I have patched your function to work, I believe you were going for something like this:
def original(matriz):
vector2 = np.ndarray.flatten(matriz)
nrows, ncols= matriz.shape
vector = np.zeros(nrows*ncols,dtype='float64')
# Interior pixels
for i in range(vector.shape[0]):
if ( (i % ncols) != 0 and (i+1) % ncols != 0 and i>ncols and i<ncols*(nrows-1)):
vector[i] = np.mean(np.array([vector2[i-ncols-1],vector2[i-ncols],\
vector2[i-ncols+1],vector2[i-1],vector2[i+1],\
vector2[i+ncols-1],vector2[i+ncols],vector2[i+ncols+1]]))

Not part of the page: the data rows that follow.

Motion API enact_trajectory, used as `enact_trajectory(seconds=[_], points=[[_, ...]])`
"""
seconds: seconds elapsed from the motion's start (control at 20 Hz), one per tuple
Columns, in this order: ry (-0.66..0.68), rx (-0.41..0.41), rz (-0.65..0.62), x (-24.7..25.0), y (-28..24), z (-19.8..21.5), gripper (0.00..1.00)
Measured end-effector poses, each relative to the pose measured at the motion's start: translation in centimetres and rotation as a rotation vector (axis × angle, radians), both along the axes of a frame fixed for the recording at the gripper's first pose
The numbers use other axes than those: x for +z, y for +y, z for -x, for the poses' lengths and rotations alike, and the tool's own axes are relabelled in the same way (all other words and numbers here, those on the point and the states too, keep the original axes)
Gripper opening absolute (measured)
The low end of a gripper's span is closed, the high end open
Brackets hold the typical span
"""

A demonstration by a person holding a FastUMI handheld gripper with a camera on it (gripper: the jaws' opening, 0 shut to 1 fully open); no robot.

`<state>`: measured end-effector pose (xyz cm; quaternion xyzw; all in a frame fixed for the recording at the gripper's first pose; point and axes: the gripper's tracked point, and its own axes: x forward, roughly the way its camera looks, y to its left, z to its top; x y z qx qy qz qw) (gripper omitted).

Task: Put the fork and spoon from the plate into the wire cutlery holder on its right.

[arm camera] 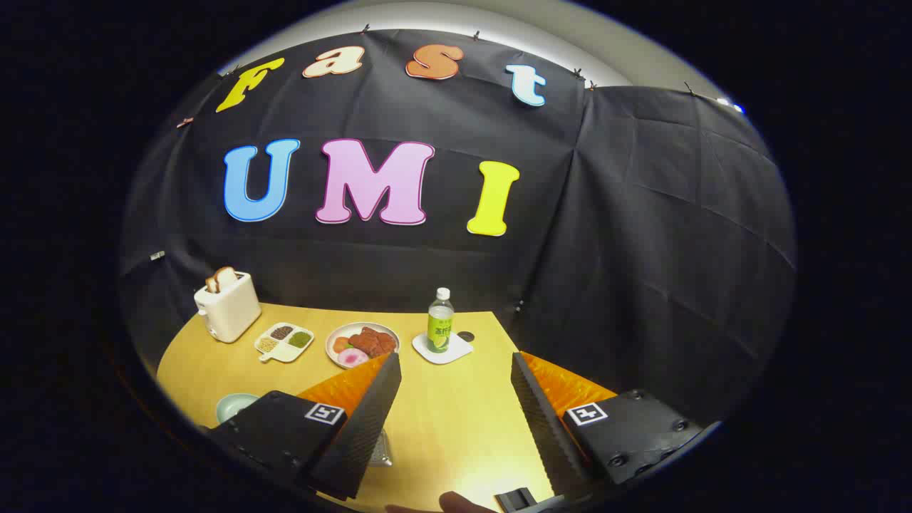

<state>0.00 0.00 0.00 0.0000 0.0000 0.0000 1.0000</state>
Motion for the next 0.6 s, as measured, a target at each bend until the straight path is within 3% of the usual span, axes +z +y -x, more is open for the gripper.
enact_trajectory(seconds=[0.6], points=[[0.002, 0.147, -0.100, 2.7, 7.8, 2.2, 0.98]])
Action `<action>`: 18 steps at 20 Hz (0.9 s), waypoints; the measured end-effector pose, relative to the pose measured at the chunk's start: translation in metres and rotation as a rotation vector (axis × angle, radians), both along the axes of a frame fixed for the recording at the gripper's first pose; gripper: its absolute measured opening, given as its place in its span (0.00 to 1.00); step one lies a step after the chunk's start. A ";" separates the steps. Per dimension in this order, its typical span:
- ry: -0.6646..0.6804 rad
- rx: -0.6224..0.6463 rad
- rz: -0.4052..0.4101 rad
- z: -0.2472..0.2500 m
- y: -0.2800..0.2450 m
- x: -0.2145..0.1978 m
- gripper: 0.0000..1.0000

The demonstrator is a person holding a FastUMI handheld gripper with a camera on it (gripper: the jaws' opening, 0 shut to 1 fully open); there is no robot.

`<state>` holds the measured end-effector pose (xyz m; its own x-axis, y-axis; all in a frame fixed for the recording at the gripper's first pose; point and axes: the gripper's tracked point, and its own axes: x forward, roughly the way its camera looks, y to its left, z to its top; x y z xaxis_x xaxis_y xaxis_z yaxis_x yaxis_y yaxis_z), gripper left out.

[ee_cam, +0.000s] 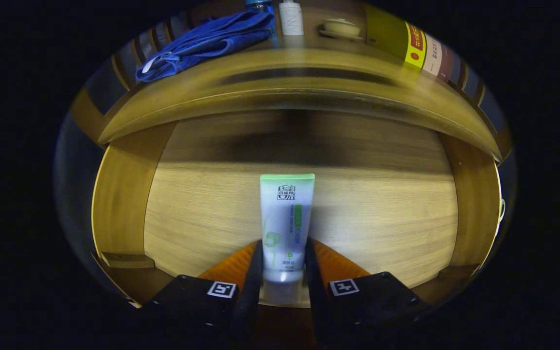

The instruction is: Pull open the drawer, take out the items inside it, and place them on the countertop above the cabinet.

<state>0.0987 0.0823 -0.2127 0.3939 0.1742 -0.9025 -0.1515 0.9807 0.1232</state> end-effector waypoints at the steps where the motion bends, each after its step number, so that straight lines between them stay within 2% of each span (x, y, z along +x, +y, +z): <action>1: -0.009 0.003 0.002 0.005 -0.003 0.003 0.56; 11: -0.220 0.085 -0.052 0.062 -0.005 -0.006 0.56; 18: -0.341 0.091 -0.049 0.102 -0.010 -0.014 0.56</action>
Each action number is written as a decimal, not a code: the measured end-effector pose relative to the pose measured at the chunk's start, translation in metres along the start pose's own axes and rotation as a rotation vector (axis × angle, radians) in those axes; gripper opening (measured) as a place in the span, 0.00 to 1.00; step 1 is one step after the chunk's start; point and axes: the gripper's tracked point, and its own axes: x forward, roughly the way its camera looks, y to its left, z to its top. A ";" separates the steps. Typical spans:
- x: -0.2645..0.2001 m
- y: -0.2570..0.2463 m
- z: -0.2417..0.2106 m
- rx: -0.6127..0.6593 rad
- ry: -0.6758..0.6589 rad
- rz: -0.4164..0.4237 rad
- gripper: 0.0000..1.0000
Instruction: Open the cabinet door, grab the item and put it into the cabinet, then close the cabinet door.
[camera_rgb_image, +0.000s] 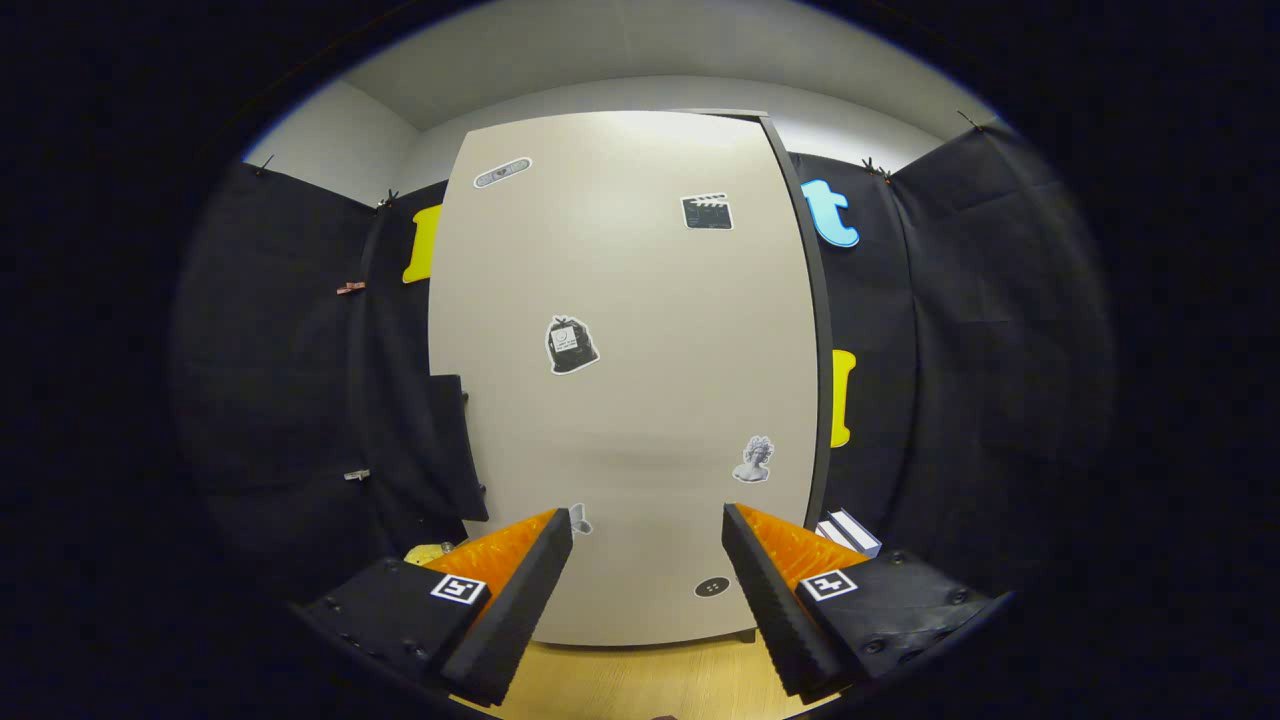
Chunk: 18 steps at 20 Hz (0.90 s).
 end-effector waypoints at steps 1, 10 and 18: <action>-0.002 -0.001 0.002 0.003 -0.003 -0.004 0.98; -0.015 -0.001 -0.002 -0.018 0.003 -0.053 0.98; -0.020 0.029 -0.010 -0.039 0.025 -0.049 0.98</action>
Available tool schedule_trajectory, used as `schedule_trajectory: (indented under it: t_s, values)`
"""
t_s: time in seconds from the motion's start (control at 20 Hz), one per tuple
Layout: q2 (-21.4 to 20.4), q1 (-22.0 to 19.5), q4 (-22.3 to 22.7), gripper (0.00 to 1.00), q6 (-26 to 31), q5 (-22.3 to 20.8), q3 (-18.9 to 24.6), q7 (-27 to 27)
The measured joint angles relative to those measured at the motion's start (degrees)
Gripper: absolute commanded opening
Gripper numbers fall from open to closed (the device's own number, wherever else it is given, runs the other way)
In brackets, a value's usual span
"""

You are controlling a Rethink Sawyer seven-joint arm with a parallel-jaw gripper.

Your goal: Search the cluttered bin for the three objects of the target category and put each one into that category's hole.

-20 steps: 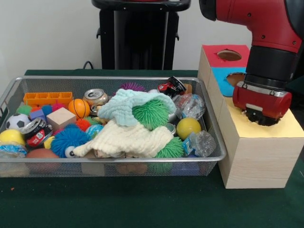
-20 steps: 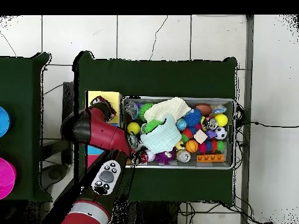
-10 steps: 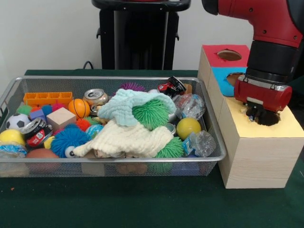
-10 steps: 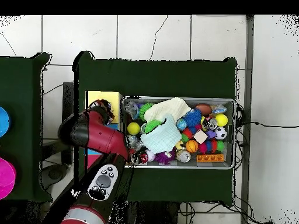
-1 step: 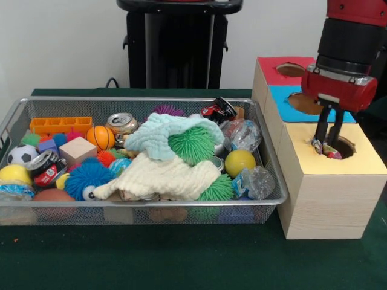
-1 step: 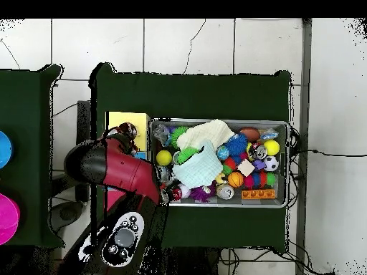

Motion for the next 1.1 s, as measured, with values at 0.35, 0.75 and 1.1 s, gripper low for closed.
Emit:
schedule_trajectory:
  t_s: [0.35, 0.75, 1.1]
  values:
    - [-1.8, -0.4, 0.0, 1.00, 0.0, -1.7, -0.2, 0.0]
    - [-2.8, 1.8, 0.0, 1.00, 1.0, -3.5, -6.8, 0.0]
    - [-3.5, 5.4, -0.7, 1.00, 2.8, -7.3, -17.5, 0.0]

I rewrote this using using slicing and views:
def mean_around(arr):
arr=arr.astype(np.float64)
out= np.copy(arr[:-2,:-2]) #Top left corner
out+= arr[:-2,2:] #Top right corner
out+= arr[:-2,1:-1] #Top center
out+= arr[2:,:-2] #etc
out+= arr[2:,2:]
out+= arr[2:,1:-1]
out+= arr[1:-1,2:]
out+= arr[1:-1,:-2]
out/=8.0 #Divide by # of elements to obtain mean
cout=np.empty_like(arr) #Create output array
cout[1:-1,1:-1]=out #Fill with out values
cout[0,:]=0;cout[-1,:]=0;cout[:,0]=0;cout[:,-1]=0 #Set edges equal to zero
return cout
Using np.empty_like
and then filling the edges seemed slightly faster then np.zeros_like
. First lets double check they give the same thing using your matriz
array.
print np.allclose(mean_around(matriz),original(matriz))
True
print mean_around(matriz)
[[ 0. 0. 0. 0. 0. ]
[ 0. 2.5 2.75 3.125 0. ]
[ 0. 3.25 2.75 2.375 0. ]
[ 0. 1.875 2. 2. 0. ]
[ 0. 2.25 2.25 1.75 0. ]
[ 0. 0. 0. 0. 0. ]]
Some timings:
a=np.random.rand(500,500)
print np.allclose(original(a),mean_around(a))
True
%timeit mean_around(a)
100 loops, best of 3: 4.4 ms per loop
%timeit original(a)
1 loops, best of 3: 6.6 s per loop
Roughly ~1500x speedup.
Looks like a good place to use numba:
def mean_numba(arr):
out=np.zeros_like(arr)
col,rows=arr.shape
for x in xrange(1,col-1):
for y in xrange(1,rows-1):
out[x,y]=(arr[x-1,y+1]+arr[x-1,y]+arr[x-1,y-1]+arr[x,y+1]+\
arr[x,y-1]+arr[x+1,y+1]+arr[x+1,y]+arr[x+1,y-1])/8.
return out
nmean= autojit(mean_numba)
Now lets compare against all presented methods.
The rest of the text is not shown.